■ **What you need to do**
Without changing a word, repeat the data, and include no pictures.

■ **Supplied data**
Start of Block

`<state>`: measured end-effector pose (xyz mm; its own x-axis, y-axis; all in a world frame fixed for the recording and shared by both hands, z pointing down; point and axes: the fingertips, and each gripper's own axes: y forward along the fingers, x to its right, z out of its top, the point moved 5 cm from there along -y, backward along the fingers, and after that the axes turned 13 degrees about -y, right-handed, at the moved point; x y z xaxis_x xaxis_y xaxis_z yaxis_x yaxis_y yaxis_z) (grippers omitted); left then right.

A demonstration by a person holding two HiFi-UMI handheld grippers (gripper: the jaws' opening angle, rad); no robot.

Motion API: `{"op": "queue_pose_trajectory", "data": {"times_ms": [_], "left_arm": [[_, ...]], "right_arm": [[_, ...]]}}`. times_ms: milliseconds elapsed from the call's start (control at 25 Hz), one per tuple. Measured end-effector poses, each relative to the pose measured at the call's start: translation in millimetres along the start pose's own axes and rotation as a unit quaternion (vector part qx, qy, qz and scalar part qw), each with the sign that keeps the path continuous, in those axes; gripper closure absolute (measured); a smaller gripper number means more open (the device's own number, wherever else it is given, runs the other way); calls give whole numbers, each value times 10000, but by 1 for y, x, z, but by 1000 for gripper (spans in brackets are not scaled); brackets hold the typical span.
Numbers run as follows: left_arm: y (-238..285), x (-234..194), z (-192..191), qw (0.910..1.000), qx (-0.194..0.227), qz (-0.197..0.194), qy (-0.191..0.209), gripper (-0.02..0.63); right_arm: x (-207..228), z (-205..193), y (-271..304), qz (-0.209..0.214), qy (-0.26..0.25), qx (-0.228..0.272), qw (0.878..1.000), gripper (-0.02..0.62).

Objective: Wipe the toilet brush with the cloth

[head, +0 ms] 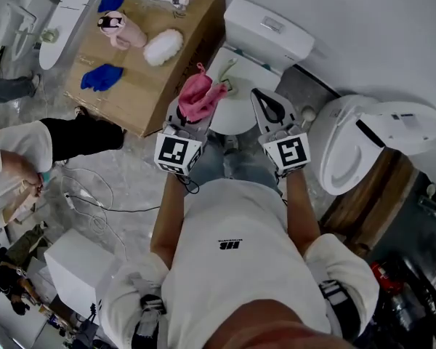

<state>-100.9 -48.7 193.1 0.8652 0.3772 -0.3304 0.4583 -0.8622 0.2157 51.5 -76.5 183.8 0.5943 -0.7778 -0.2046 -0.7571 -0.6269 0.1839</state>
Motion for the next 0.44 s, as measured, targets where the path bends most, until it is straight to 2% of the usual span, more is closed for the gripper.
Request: {"op": "queue_pose_trajectory", "data": {"times_ms": [440], "left_arm": [[-43, 19, 25, 9994, 157, 262, 184, 446]], "right_arm": [[-10, 39, -30, 196, -259, 193, 9993, 598]]}}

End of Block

■ **Reply to the exercise**
`<state>`: measured end-effector pose (xyz mm; its own x-axis, y-axis; all in a world frame fixed for the recording and shared by both hands, z pointing down; point and axes: the fingertips, and each gripper's own axes: y forward along the fingers, x to its right, z out of its top, the point moved 5 cm from there along -y, backward along the fingers, and after that the axes turned 13 degrees about -y, right-handed, at the moved point; x y z xaxis_x xaxis_y xaxis_z yaxis_x yaxis_y yaxis_z) (grippers omitted); left then right.

A demonstration by a person holding two HiFi-UMI handheld grippers (gripper: the jaws' opening angle, rad); no robot.

Motion API: `{"op": "queue_pose_trajectory", "data": {"times_ms": [_], "left_arm": [[_, ...]], "right_arm": [[_, ...]]}}`. times_ms: milliseconds elapsed from the call's start (control at 25 Hz), one per tuple. Measured end-effector poses, each relative to the pose measured at the call's start: translation in millimetres along the start pose's own axes and rotation as a unit quaternion (vector part qx, qy, qz and scalar part qw), each with the sign that keeps the path continuous, in those axes; gripper closure absolute (measured); a smaller gripper number means more open (the device's own number, wherever else it is given, runs the other way); calls give whole numbers, each value times 10000, but by 1 for y, x, z, but by 1000 for gripper (spans in brackets are not scaled); brackets hold the typical span.
Numbers run as follows: left_arm: y (-238..285), x (-234..194), z (-192..191), qw (0.910..1.000), qx (-0.194..0.227), qz (-0.197..0.194), qy (-0.191..0.209), gripper (-0.02..0.63); right_arm: x (-207..228), z (-205..193), y (-271..304), qz (-0.209..0.214), qy (-0.26..0.25), qx (-0.228..0.272), qw (0.878..1.000), gripper (-0.02..0.62).

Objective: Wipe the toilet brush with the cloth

[head, +0 ms] 

<state>-100.9 -48.7 193.1 0.8652 0.3772 -0.3304 0.4583 -0.8622 0.2157 51.5 -76.5 183.8 0.5943 -0.7778 -0.2046 -0.7571 -0.6269 0.1839</state>
Motion for the next 0.44 s, as measured, targets where the path bends most, until it is straight to 2% of the usual span, more is closed for the gripper.
Request: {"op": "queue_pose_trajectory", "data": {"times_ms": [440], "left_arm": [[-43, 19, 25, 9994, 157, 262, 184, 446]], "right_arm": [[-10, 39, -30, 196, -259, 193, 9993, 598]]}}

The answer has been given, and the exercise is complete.